_Required action:_
One range is to be output from the listing below, exactly as written: the line with "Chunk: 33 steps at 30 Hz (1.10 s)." to the line with "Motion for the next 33", both kept.

+-------+

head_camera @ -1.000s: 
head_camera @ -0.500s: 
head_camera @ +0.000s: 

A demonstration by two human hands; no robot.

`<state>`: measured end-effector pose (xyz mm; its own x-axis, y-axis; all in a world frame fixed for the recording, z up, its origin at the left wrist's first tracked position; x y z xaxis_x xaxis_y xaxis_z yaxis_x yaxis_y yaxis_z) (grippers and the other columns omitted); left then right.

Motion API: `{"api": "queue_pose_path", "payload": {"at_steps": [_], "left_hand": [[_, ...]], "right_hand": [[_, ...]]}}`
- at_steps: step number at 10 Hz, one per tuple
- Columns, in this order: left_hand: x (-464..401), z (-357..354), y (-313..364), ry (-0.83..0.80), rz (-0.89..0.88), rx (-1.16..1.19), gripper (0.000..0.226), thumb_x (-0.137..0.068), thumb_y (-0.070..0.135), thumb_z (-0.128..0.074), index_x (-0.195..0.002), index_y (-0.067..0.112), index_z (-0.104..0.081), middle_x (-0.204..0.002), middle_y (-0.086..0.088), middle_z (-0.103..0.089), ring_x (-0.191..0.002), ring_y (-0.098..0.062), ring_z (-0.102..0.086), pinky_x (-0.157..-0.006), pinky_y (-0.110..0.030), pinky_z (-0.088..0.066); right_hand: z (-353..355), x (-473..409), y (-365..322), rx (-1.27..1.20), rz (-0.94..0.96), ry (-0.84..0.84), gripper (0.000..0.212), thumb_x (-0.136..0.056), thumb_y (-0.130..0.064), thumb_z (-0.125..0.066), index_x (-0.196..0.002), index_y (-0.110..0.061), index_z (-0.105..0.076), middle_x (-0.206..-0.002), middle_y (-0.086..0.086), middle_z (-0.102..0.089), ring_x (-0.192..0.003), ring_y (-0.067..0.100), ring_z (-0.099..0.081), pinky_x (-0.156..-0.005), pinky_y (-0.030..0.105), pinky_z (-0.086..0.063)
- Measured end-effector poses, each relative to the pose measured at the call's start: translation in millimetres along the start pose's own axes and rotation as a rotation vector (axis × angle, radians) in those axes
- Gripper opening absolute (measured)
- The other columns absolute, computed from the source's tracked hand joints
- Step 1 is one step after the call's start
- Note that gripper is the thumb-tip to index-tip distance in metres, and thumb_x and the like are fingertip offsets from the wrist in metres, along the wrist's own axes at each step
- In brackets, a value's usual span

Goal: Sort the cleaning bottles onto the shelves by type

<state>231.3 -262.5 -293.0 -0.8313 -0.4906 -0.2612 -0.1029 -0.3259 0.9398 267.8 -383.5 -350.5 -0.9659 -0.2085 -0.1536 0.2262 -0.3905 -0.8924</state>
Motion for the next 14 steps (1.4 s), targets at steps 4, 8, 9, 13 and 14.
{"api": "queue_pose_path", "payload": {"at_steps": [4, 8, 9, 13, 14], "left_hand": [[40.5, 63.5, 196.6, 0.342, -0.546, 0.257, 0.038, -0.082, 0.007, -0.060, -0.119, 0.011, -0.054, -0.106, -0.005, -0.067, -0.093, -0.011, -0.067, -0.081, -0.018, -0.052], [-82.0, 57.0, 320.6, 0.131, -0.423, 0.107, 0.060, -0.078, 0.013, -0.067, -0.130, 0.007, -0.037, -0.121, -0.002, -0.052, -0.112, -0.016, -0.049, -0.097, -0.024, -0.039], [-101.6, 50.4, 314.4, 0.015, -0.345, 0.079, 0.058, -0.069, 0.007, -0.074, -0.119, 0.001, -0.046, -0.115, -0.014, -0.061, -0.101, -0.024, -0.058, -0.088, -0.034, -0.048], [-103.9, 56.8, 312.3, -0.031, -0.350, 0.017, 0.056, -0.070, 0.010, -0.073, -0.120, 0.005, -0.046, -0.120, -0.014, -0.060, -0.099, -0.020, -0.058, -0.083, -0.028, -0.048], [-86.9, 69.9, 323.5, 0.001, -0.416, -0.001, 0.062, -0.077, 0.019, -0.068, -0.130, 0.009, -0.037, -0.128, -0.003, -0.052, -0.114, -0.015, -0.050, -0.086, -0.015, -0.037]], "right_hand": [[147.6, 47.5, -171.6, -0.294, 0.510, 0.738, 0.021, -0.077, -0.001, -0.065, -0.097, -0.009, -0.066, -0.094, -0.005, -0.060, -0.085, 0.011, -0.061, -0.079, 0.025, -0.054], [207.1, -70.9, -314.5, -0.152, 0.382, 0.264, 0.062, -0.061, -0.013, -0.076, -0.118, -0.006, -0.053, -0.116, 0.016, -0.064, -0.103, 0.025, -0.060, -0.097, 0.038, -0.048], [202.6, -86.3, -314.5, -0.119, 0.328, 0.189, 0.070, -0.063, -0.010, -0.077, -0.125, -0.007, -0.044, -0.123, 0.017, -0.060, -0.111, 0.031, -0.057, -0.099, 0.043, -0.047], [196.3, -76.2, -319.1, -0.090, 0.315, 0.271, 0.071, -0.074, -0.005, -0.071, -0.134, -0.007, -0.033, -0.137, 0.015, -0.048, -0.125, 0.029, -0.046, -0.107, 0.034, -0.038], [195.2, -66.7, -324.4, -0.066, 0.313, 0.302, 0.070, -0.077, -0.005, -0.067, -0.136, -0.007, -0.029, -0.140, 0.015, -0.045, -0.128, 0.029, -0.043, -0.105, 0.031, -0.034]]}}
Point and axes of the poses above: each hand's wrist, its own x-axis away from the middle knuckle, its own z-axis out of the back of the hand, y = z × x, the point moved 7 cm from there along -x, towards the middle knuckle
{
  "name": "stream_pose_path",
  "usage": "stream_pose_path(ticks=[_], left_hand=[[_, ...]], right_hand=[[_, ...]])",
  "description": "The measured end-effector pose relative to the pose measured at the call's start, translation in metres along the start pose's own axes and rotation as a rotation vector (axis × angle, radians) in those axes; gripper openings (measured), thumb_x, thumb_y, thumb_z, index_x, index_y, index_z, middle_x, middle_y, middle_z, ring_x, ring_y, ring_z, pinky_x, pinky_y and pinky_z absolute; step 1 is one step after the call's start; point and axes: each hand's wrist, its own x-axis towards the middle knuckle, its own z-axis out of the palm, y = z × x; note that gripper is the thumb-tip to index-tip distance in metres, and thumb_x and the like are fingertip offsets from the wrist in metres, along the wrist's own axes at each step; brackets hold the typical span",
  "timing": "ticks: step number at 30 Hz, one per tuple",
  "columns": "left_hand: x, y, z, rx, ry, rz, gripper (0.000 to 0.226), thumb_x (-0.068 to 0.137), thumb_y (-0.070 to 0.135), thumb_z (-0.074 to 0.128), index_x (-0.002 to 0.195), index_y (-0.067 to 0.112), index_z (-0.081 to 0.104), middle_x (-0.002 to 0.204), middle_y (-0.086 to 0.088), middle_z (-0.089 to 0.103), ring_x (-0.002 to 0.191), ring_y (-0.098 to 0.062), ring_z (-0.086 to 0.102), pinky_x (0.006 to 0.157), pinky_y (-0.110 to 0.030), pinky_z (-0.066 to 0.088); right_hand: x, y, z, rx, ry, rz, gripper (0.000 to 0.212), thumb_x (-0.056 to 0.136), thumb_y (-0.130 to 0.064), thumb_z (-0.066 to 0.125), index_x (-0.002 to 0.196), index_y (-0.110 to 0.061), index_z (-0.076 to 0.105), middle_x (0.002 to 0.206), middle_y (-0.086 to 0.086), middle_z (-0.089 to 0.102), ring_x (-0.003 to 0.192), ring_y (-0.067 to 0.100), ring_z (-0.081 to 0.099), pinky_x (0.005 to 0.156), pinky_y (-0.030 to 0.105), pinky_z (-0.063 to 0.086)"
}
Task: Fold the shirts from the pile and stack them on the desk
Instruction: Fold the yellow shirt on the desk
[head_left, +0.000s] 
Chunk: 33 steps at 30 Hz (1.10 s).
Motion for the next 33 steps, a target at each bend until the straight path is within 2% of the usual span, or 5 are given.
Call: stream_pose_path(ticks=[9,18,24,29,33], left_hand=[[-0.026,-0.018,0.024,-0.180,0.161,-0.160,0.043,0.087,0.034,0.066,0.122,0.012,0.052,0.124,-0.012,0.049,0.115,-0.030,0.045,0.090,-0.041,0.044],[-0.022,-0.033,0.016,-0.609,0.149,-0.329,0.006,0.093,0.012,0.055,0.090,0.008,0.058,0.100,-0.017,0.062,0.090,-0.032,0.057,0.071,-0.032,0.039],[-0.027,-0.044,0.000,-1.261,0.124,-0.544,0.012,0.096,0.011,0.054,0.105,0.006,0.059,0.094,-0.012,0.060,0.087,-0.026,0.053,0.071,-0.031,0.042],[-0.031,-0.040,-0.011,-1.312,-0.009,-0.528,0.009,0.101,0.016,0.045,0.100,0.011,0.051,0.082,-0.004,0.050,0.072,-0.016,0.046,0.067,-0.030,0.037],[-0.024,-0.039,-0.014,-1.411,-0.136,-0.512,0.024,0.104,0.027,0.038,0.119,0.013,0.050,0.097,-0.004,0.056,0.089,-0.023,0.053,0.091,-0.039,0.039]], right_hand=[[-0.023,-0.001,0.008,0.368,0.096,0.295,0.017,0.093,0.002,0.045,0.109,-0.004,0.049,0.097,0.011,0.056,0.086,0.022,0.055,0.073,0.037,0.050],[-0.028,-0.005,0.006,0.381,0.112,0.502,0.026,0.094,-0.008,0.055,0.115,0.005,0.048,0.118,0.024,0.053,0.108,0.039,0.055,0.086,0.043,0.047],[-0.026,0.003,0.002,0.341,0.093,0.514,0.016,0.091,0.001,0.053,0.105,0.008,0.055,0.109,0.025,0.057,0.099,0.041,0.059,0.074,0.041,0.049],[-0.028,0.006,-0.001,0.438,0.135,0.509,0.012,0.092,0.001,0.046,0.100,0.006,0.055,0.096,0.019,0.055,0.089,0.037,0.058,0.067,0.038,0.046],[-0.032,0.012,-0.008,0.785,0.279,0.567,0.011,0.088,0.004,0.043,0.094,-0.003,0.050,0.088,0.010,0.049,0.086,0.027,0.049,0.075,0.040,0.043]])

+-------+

_Answer to this task:_
Chunk: 33 steps at 30 Hz (1.10 s).
Motion for the next 33 steps, a target at each bend until the straight path is within 2% of the usual span, or 5 are given.

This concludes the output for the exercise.